◆ WHAT YOU HAVE TO DO ◆
Whenever the string "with" appears in a line below, please copy the line out.
[EXERCISE INPUT — start]
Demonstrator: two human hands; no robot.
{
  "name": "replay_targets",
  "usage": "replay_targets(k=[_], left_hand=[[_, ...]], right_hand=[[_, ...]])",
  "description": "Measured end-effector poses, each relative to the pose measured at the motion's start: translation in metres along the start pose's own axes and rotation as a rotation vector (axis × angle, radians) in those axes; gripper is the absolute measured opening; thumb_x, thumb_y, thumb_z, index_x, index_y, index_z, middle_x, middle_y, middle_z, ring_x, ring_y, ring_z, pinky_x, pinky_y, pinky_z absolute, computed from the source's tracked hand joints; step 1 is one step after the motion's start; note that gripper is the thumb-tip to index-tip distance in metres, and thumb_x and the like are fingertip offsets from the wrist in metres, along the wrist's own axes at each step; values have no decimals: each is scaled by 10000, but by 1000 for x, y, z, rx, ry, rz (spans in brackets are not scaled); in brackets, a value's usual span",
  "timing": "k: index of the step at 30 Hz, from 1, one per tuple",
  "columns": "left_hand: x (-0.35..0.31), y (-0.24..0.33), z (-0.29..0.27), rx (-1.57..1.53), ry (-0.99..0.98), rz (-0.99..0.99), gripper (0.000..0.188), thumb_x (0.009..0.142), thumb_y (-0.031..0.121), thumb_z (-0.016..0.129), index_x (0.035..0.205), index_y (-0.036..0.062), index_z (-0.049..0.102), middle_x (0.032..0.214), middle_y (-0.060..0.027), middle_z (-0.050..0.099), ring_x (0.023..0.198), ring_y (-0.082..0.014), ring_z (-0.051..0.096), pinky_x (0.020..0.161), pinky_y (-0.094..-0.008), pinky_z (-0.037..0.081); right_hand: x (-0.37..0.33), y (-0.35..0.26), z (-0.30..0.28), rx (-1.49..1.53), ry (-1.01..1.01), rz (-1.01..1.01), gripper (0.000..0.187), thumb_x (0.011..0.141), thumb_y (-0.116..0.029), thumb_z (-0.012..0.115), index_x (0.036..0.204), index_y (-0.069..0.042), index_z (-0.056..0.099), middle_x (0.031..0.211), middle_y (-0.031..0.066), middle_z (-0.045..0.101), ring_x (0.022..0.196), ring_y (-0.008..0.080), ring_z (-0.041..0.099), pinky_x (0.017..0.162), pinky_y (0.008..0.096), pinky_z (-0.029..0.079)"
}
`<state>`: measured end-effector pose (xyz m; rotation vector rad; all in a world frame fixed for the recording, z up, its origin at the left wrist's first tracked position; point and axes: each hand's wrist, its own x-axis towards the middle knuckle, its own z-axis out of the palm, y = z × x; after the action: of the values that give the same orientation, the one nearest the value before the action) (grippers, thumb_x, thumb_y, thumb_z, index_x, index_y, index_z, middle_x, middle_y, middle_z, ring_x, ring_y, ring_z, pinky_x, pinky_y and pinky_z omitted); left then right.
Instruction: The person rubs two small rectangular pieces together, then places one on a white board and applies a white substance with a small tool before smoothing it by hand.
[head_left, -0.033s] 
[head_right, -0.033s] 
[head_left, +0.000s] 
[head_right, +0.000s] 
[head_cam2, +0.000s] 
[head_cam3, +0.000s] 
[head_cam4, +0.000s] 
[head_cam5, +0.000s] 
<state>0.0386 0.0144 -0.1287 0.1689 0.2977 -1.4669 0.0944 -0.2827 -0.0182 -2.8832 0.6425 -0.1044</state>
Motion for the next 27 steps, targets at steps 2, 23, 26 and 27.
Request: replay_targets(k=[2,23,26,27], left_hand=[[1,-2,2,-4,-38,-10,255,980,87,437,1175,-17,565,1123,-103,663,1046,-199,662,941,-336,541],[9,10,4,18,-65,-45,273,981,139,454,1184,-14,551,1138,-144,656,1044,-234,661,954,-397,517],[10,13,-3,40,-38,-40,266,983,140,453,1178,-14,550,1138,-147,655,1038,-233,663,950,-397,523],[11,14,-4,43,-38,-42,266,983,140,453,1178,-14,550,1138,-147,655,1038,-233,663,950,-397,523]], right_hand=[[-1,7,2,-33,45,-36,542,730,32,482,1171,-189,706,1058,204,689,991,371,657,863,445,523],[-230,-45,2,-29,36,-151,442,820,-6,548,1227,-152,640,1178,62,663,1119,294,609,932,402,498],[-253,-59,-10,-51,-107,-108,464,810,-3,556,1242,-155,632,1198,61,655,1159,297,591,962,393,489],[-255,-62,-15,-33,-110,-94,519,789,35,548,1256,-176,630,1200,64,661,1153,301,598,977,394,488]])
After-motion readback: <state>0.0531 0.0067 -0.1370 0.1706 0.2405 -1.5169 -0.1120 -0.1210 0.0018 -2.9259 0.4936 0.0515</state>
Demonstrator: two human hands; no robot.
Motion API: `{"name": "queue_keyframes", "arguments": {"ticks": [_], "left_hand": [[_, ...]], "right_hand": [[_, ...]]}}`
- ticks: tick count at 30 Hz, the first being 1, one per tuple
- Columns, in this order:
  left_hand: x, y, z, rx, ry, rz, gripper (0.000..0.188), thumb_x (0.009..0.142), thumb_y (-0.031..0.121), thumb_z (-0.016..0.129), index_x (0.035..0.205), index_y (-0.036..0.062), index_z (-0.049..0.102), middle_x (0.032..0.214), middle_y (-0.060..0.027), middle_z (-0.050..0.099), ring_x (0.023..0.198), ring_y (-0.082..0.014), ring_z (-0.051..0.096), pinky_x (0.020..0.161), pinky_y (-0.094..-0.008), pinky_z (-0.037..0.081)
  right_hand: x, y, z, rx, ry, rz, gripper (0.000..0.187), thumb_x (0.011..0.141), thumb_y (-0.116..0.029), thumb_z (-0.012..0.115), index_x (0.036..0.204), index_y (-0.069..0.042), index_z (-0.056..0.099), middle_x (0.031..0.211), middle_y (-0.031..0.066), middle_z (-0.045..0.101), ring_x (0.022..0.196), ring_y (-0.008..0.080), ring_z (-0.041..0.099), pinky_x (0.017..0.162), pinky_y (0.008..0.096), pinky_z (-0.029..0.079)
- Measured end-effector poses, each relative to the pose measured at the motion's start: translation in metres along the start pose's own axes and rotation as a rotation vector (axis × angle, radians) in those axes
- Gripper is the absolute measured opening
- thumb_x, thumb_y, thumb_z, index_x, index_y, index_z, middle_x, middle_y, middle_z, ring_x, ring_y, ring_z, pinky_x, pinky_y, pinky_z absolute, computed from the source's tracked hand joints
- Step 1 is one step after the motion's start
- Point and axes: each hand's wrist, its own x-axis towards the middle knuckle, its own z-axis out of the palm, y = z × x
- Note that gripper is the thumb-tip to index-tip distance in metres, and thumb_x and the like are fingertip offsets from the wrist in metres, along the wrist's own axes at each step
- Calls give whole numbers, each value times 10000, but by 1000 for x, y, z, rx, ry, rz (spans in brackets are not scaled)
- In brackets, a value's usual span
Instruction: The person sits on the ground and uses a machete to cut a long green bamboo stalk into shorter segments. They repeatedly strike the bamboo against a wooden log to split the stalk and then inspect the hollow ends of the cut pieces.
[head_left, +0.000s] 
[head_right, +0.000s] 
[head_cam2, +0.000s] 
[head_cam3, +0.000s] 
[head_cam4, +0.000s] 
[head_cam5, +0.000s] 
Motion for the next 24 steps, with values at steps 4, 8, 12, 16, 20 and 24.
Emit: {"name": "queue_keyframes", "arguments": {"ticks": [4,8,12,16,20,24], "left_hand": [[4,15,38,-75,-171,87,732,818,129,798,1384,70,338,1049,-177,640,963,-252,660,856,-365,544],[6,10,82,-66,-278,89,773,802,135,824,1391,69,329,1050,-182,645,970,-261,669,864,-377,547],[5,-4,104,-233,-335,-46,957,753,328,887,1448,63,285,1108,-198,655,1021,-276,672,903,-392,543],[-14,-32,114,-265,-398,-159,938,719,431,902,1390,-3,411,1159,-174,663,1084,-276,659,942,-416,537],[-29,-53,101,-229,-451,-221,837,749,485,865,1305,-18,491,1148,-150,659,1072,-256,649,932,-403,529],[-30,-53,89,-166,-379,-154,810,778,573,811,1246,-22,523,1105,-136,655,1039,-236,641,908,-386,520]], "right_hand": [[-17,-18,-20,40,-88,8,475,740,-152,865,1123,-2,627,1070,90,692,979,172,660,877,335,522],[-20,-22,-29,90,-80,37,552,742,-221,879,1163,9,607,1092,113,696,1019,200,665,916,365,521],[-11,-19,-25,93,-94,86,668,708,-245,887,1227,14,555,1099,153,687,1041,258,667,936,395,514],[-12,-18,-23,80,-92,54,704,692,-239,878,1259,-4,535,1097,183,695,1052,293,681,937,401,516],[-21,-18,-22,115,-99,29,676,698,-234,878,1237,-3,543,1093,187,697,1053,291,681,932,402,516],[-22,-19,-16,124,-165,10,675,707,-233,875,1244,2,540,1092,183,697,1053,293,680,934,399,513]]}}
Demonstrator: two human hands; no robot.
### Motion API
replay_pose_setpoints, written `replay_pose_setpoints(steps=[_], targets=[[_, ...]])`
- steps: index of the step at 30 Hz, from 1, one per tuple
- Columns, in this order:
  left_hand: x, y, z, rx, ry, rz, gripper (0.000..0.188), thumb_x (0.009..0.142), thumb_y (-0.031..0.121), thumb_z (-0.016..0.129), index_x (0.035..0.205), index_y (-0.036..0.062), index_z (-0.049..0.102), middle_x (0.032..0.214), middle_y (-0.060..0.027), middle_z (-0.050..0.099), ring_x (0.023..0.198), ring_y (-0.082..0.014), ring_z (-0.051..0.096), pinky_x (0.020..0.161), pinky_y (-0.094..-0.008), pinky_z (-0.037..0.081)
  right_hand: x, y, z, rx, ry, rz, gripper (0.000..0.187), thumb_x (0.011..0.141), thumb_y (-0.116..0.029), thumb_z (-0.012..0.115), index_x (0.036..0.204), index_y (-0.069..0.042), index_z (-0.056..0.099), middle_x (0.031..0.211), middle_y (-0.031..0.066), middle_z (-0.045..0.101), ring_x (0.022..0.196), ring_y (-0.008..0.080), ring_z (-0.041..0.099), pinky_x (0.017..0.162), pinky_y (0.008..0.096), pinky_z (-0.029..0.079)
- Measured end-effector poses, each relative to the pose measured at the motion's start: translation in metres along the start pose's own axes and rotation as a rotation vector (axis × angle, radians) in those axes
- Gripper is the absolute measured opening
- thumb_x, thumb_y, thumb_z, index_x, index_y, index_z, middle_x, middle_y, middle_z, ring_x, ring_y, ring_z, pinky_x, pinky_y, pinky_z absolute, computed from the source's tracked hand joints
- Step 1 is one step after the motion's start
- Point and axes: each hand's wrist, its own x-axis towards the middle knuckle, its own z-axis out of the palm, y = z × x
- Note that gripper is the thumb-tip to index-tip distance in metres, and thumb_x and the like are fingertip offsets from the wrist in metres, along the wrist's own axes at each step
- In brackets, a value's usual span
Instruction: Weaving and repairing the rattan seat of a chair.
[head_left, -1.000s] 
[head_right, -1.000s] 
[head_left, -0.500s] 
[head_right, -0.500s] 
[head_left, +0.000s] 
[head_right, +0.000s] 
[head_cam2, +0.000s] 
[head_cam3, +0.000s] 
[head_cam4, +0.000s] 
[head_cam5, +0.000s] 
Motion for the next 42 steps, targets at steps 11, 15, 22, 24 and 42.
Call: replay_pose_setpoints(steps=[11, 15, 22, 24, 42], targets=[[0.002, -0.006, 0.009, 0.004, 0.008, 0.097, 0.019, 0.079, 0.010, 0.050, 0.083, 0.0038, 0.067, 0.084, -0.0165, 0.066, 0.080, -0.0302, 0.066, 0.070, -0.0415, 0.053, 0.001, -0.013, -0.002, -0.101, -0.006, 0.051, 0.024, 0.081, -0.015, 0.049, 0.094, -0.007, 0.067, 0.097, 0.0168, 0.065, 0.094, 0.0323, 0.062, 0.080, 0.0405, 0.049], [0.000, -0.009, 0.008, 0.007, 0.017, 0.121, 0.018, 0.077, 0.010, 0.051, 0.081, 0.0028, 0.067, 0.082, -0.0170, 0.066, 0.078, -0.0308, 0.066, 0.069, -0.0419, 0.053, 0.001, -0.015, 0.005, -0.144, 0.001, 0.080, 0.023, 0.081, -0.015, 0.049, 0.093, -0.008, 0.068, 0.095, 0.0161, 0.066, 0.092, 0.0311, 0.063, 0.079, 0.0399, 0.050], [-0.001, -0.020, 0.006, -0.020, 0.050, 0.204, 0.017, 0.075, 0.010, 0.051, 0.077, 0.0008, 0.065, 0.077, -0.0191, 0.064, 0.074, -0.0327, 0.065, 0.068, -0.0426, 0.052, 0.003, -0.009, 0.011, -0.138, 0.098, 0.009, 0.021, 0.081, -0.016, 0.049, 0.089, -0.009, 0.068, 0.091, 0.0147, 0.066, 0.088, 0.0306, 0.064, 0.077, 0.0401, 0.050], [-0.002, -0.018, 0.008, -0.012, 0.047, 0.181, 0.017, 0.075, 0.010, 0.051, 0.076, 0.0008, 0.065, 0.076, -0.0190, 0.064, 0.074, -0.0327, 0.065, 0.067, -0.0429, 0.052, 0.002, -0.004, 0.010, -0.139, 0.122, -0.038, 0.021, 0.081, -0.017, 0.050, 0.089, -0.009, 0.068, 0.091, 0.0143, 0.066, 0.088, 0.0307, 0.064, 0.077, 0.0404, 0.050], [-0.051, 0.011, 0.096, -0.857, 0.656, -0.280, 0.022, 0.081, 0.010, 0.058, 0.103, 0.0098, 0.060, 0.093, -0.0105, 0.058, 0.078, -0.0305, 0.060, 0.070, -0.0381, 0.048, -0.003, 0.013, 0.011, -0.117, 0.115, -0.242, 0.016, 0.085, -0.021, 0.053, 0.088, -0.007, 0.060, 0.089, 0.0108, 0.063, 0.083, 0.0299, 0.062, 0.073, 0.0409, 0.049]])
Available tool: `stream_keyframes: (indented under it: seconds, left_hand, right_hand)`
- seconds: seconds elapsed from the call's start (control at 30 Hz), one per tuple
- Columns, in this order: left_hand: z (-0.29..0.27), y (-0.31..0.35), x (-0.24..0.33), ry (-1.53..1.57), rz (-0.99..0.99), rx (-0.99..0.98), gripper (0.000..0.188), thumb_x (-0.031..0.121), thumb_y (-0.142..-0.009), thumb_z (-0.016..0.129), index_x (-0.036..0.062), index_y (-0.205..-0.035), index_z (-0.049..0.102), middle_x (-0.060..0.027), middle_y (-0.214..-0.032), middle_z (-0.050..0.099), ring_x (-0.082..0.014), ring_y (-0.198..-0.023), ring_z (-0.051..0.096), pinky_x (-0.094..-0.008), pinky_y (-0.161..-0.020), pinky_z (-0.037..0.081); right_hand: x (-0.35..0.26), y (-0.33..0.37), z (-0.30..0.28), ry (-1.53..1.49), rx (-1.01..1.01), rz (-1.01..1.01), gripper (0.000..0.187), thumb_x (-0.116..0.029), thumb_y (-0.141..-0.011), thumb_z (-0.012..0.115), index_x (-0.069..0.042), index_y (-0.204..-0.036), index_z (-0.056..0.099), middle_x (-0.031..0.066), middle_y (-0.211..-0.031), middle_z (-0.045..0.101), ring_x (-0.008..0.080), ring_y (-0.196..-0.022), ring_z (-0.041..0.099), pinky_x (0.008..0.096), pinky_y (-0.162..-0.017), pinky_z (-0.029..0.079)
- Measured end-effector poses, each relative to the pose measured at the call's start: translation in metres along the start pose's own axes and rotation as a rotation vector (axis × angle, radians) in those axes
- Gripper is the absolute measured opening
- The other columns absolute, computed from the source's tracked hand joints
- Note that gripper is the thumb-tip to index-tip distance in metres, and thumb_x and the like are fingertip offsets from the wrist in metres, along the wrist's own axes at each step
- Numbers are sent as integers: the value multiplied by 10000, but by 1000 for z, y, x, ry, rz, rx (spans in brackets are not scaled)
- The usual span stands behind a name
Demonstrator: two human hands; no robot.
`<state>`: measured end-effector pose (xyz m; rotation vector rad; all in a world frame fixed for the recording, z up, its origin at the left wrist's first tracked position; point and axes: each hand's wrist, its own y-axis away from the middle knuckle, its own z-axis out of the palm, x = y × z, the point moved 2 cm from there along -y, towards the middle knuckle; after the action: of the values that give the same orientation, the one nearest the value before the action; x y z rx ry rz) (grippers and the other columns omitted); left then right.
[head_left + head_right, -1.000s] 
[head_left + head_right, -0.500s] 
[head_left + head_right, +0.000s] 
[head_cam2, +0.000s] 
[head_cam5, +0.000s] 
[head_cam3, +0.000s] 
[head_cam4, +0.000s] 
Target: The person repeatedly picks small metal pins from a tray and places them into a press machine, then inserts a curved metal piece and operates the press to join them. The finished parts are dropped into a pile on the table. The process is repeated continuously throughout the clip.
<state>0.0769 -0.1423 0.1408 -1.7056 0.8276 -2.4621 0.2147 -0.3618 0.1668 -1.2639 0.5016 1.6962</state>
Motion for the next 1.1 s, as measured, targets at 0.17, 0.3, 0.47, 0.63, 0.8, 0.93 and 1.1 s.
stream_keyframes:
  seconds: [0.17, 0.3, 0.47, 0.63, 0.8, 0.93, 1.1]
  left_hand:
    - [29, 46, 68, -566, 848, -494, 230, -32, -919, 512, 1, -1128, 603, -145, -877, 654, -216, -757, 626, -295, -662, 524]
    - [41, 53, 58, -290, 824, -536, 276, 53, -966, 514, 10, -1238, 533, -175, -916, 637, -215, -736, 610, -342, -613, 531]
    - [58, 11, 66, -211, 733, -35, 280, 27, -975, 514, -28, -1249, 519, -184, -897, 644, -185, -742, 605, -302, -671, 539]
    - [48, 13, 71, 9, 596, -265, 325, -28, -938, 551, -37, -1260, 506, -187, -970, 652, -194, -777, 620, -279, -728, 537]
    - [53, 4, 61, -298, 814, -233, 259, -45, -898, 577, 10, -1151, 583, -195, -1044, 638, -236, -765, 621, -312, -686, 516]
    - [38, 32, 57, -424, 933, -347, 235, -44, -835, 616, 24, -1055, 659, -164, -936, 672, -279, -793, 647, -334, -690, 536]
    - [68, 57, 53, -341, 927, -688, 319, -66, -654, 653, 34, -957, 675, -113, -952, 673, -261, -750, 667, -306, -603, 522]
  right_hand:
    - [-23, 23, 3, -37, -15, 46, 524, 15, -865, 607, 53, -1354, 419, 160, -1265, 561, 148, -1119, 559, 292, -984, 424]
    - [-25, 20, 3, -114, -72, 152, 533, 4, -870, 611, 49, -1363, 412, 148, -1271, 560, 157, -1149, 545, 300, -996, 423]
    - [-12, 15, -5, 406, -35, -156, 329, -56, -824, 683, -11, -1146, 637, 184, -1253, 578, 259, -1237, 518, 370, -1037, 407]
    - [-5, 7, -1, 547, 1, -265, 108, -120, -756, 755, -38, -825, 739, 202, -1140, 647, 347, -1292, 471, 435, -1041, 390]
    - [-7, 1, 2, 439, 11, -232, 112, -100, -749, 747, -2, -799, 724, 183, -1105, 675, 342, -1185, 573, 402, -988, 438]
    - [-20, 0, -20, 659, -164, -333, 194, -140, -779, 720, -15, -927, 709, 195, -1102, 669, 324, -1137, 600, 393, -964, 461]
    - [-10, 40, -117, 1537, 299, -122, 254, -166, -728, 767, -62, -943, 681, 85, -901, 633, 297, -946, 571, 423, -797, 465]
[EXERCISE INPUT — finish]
◆ ANSWER BELOW ◆
Instruction: The person rubs two small rectangular pieces together, then places one on a white board and applies a white substance with a small tool before smoothing it by hand.
Motion for the next 24 steps, with values at steps 4, 8, 12, 16, 20 and 24.

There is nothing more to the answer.